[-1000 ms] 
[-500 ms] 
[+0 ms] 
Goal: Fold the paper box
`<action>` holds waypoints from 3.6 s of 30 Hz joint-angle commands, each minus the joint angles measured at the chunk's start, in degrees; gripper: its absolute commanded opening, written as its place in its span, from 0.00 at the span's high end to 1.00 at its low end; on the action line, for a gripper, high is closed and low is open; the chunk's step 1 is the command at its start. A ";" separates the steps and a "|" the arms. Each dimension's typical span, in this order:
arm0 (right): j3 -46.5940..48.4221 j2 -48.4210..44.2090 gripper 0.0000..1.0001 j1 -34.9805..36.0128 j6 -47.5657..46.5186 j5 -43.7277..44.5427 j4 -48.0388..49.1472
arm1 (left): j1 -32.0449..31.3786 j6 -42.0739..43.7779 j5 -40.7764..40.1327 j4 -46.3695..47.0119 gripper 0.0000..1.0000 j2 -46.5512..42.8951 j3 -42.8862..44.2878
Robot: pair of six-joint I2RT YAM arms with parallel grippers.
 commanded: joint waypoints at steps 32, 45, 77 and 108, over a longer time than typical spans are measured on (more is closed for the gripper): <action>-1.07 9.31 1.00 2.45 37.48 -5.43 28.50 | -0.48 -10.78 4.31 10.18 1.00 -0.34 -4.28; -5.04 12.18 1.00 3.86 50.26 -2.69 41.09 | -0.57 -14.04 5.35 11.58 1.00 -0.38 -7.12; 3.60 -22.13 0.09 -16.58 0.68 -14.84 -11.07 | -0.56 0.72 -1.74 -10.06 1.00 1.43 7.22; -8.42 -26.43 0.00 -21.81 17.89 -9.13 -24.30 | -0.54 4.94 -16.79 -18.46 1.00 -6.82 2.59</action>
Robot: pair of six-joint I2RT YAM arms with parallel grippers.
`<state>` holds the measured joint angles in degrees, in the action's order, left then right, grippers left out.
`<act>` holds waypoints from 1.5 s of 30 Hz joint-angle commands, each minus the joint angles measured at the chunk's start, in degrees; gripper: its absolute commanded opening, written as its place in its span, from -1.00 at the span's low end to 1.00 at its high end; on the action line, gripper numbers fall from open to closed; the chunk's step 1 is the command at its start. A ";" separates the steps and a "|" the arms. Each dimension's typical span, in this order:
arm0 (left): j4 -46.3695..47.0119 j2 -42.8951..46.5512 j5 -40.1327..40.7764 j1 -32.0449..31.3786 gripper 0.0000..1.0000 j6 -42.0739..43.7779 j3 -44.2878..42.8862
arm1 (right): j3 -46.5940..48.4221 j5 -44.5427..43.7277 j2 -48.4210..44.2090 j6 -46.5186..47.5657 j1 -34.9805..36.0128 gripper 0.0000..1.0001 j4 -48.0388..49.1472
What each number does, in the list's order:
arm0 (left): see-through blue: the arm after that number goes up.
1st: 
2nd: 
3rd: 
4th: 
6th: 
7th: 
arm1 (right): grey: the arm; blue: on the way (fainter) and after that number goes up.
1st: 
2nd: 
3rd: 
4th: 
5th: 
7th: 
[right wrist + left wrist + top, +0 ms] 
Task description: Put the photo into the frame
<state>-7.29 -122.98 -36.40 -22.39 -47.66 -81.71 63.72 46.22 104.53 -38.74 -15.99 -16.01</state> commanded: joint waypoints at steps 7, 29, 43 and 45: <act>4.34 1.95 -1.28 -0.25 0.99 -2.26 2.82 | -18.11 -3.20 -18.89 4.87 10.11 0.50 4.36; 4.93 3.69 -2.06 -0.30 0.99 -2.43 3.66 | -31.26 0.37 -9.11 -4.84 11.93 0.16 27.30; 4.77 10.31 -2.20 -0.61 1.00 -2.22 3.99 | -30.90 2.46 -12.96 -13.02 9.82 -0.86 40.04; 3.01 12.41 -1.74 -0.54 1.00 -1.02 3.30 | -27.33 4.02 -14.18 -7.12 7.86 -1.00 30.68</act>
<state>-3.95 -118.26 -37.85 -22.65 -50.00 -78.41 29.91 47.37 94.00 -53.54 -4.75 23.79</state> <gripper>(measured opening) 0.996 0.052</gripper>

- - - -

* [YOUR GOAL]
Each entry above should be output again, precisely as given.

* [OUTPUT]
[-1000 ms] 
[-500 ms] 
[+0 ms] 
Goal: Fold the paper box
`<action>` holds waypoints from 3.6 s of 30 Hz joint-angle commands, each minus the joint angles measured at the chunk's start, in degrees; gripper: its absolute commanded opening, written as its place in its span, from 0.00 at the span's high end to 1.00 at its low end; on the action line, for a gripper, high is closed and low is open; the chunk's step 1 is the command at its start. A ";" separates the steps and a "|" the arms. Each dimension's typical span, in this order:
arm0 (right): j3 -46.5940..48.4221 j2 -48.4210..44.2090 gripper 0.0000..1.0001 j1 -34.9805..36.0128 j6 -47.5657..46.5186 j5 -43.7277..44.5427 j4 -48.0388..49.1472
arm1 (left): j1 -32.0449..31.3786 j6 -42.0739..43.7779 j5 -40.7764..40.1327 j4 -46.3695..47.0119 gripper 0.0000..1.0000 j2 -46.5512..42.8951 j3 -42.8862..44.2878
Robot: pair of six-joint I2RT YAM arms with parallel grippers.
 commanded: joint waypoints at steps 32, 45, 77 and 108, over a longer time than typical spans are measured on (more is closed for the gripper): <action>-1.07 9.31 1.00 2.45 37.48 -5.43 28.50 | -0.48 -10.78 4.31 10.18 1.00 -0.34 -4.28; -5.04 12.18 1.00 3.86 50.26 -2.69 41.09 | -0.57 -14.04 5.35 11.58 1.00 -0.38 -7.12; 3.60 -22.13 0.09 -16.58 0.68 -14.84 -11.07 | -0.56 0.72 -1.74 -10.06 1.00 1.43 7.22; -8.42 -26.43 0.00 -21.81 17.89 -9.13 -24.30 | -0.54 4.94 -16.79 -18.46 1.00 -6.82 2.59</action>
Robot: pair of six-joint I2RT YAM arms with parallel grippers.
`<state>` holds the measured joint angles in degrees, in the action's order, left then right, grippers left out.
`<act>` holds waypoints from 1.5 s of 30 Hz joint-angle commands, each minus the joint angles measured at the chunk's start, in degrees; gripper: its absolute commanded opening, written as its place in its span, from -1.00 at the span's low end to 1.00 at its high end; on the action line, gripper numbers fall from open to closed; the chunk's step 1 is the command at its start. A ";" separates the steps and a "|" the arms. Each dimension's typical span, in this order:
arm0 (left): j4 -46.3695..47.0119 j2 -42.8951..46.5512 j5 -40.1327..40.7764 j1 -32.0449..31.3786 gripper 0.0000..1.0000 j6 -42.0739..43.7779 j3 -44.2878..42.8862
arm1 (right): j3 -46.5940..48.4221 j5 -44.5427..43.7277 j2 -48.4210..44.2090 j6 -46.5186..47.5657 j1 -34.9805..36.0128 gripper 0.0000..1.0001 j4 -48.0388..49.1472
What each number does, in the list's order:
arm0 (left): see-through blue: the arm after that number goes up.
1st: 
2nd: 
3rd: 
4th: 
6th: 
7th: 
arm1 (right): grey: the arm; blue: on the way (fainter) and after that number goes up.
1st: 
2nd: 
3rd: 
4th: 
5th: 
7th: 
[right wrist + left wrist + top, +0 ms] 
Task description: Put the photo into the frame
<state>-7.29 -122.98 -36.40 -22.39 -47.66 -81.71 63.72 46.22 104.53 -38.74 -15.99 -16.01</state> commanded: joint waypoints at steps 7, 29, 43 and 45: <act>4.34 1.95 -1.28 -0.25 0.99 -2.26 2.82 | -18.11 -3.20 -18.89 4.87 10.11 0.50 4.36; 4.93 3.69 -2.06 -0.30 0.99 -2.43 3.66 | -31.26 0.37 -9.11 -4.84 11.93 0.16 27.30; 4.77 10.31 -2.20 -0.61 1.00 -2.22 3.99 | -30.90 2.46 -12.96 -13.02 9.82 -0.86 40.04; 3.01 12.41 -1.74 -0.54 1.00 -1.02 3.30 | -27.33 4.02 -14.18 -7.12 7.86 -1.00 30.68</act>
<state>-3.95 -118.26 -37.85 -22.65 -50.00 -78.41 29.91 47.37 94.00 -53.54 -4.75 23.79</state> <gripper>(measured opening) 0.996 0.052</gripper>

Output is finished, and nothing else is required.